Back in 2019 as Top Gun Maverick’s casting was announced, Kelly McGillis, who was not asked back for the sequel, gave a moving interview about Hollywood and older women. “I’m old, and I’m fat, and I look age-appropriate for what my age is. And that is not what that whole scene is about,” she told Entertainment Tonight in 2019. (Jennifer Connelly replaces McGillis as Cruise’s love interest in the sequel; Meg Ryan, who also featured in the original cast, was not asked back either.)
“I didn’t hear the interview,” says Bruckheimer. “But Maverick’s character wouldn’t stay with somebody. He would move on because it’s not only him, it’s his life. The whole conversation he has in the bar with Penny (Jennifer Connelly’s character) about: you’re here and then you’re in Bahrain and you’re there. That’s who he is.” It’s not the most convincing answer but it’s hard to argue. In a business where, famously, nobody knows anything, Bruckheimer seems to know something at least.
It was his partner Don Simpson, who died in 1996 and who still appears in the opening credits of the Top Gun sequel, who popularised the idea of the high-concept movie during the 1980s. “He coined that phrase, I think. It’s simple: can you describe the movie in two sentences? That’s what it is. He’s still with me. He was quite a force in developing both our careers. We made a lot of fun movies for audiences.”

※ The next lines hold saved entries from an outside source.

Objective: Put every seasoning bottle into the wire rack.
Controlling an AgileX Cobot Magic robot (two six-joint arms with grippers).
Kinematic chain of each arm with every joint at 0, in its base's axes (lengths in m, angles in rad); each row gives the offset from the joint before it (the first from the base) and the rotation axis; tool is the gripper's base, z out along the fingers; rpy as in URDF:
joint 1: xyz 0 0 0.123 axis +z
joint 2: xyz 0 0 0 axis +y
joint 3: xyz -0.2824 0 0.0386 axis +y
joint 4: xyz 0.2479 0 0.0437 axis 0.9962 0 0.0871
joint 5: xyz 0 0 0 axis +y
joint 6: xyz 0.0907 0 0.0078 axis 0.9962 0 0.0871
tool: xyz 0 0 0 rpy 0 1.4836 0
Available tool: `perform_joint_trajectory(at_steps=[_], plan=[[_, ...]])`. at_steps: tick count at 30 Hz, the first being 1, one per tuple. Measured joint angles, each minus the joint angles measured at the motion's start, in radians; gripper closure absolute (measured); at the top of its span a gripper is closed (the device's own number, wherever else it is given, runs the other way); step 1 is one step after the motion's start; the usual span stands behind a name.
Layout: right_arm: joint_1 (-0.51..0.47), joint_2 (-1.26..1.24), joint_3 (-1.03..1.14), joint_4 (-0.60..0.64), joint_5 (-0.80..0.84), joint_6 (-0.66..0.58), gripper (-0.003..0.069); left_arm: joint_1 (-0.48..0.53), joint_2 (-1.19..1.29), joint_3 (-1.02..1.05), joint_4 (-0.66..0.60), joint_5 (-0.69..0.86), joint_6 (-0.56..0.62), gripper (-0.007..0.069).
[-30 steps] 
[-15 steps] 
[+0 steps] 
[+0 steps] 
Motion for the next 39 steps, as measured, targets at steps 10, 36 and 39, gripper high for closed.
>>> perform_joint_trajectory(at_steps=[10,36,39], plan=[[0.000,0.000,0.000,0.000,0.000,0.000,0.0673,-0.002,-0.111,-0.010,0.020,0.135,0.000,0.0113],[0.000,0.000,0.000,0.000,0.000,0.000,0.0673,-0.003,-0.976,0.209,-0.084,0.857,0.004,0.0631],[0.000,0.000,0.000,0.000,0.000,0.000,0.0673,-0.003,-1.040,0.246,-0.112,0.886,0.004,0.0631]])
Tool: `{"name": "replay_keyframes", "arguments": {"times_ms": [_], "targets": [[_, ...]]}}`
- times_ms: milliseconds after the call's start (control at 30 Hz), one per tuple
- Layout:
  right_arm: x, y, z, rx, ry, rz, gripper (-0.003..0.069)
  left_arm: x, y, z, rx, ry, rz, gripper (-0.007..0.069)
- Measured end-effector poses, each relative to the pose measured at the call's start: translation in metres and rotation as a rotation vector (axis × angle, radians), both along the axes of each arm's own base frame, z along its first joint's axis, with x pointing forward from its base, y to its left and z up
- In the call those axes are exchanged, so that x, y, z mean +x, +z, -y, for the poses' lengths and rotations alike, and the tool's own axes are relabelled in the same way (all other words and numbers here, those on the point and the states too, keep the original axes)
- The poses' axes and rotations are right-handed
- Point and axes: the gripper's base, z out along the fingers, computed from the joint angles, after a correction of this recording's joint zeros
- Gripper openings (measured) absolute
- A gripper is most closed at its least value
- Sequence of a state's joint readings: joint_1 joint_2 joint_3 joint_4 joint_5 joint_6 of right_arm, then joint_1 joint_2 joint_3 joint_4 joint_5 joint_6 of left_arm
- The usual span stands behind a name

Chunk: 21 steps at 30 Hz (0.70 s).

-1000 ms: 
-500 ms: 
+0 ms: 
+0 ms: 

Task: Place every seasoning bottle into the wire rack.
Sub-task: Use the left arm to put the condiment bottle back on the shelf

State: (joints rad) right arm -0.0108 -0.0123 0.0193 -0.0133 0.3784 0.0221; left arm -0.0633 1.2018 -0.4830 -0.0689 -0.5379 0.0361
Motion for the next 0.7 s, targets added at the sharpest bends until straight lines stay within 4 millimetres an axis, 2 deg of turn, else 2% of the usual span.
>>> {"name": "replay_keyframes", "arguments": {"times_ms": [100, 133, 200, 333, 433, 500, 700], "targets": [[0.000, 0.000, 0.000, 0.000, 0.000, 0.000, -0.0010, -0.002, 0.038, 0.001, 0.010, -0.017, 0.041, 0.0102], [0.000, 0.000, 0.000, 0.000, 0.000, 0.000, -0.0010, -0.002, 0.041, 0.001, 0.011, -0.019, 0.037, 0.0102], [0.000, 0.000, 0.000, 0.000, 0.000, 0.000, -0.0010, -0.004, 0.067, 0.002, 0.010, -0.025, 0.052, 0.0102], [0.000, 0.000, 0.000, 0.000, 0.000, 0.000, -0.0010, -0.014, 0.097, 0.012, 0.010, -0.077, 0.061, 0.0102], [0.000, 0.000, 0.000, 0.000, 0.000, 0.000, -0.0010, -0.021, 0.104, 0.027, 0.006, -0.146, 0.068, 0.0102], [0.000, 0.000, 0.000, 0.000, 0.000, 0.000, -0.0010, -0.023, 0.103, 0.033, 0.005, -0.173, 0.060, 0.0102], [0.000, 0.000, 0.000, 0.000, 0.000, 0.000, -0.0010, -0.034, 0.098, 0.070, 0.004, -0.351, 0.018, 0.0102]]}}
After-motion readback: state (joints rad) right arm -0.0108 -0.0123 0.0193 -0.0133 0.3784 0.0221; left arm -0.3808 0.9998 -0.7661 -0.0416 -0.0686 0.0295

It’s interesting that Bruckheimer often cites audience appeal. His earliest film credits, including the revisionist western The Culpepper Cattle Company, Michael Mann’s Thief and Paul Schrader’s Cat People – point to a rather more arthouse path. “Well, it’s really interesting because those films weren’t thought of as that when I made them,” he says. “But over time, when you work with talented artisans, that happens. That’s what my career is built on. I’m standing on top of all these great directors and writers and actors.
“I try to find who’s the real talent. Hollywood is full of people who can talk the talk but can’t walk the walk. They can spin a tale but when you look at the work, you think: wait a second. So your job is to sift through all the people that can spin you a great tale and see the ones who really have a gift. And I’ve just been very fortunate to work with a lot of people who’ve had a great gift.”